Ce qu'il faut retenir
- Le préfet de la Moselle a décidé de maintenir la fermeture des commerces le Vendredi saint après avoir initialement autorisé leur ouverture.
- L'évêque de Metz a exprimé sa désapprobation et craint que cette dérogation crée un précédent.
- Des syndicats ont saisi la justice pour contester l'arrêté préfectoral autorisant l'ouverture des commerces.
Rétropédalage du préfet et dialogue à venir
Face aux réactions suscitées, le préfet a décidé de maintenir la fermeture des commerces pour cette année.

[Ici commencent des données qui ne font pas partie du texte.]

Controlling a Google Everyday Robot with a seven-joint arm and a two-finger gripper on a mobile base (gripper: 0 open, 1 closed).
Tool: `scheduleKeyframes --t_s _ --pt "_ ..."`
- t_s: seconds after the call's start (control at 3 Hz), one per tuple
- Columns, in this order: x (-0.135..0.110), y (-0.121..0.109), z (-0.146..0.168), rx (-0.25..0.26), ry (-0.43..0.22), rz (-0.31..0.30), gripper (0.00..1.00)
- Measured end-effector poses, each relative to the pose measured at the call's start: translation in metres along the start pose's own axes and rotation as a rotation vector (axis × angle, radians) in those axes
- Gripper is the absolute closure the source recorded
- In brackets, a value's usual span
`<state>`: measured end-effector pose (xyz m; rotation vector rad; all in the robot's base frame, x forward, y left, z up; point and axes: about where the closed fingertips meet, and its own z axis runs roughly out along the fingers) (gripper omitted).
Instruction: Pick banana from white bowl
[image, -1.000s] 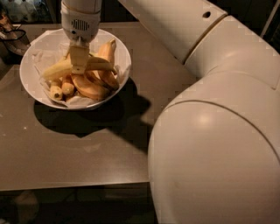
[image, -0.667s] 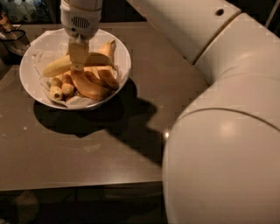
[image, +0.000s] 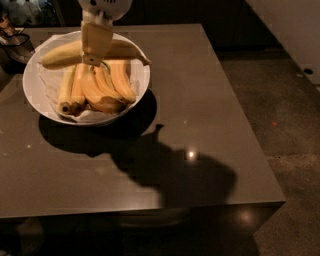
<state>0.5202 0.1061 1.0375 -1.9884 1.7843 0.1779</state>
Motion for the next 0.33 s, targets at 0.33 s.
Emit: scheduleKeyframes --t_s 0.33 --pt "0.0000 0.0000 0.0000 0.000 0.000 0.000 1.00"
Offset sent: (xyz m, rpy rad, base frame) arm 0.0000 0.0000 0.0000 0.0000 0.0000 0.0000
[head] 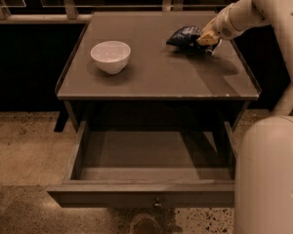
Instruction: Place blue chip bag into top drawer
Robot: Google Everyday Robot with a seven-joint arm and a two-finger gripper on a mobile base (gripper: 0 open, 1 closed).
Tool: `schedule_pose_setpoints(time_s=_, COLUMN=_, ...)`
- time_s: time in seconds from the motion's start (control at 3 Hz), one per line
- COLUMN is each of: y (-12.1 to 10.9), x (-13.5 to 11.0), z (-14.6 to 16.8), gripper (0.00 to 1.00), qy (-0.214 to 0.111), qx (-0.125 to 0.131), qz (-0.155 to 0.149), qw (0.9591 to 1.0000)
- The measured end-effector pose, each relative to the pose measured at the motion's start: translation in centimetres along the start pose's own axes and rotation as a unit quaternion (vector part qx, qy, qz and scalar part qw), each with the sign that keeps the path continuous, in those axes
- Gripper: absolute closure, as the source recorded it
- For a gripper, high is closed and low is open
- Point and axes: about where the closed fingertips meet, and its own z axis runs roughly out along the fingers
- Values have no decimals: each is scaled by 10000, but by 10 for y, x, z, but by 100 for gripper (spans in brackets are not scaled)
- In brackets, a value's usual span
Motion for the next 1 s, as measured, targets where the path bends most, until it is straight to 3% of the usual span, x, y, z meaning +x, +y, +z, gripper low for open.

Il a annoncé qu'un dialogue sera engagé dans les mois à venir avec toutes les parties concernées pour envisager les modalités de cette mesure pour l'année 2027. Toutefois, il a tenu à préciser que cette décision ne remettait pas en cause le caractère férié du Vendredi saint, auquel les habitants de la Moselle sont attachés.
Prochaines étapes et réactions
Malgré la contestation, le préfet a souligné qu'il restait attentif aux réactions des communautés chrétiennes et des commerçants. Il attend désormais la décision du tribunal administratif de Strasbourg tout en maintenant la fermeture des commerces pour cette année. La question du respect des traditions locales et du caractère sacré du Vendredi saint reste au cœur des débats.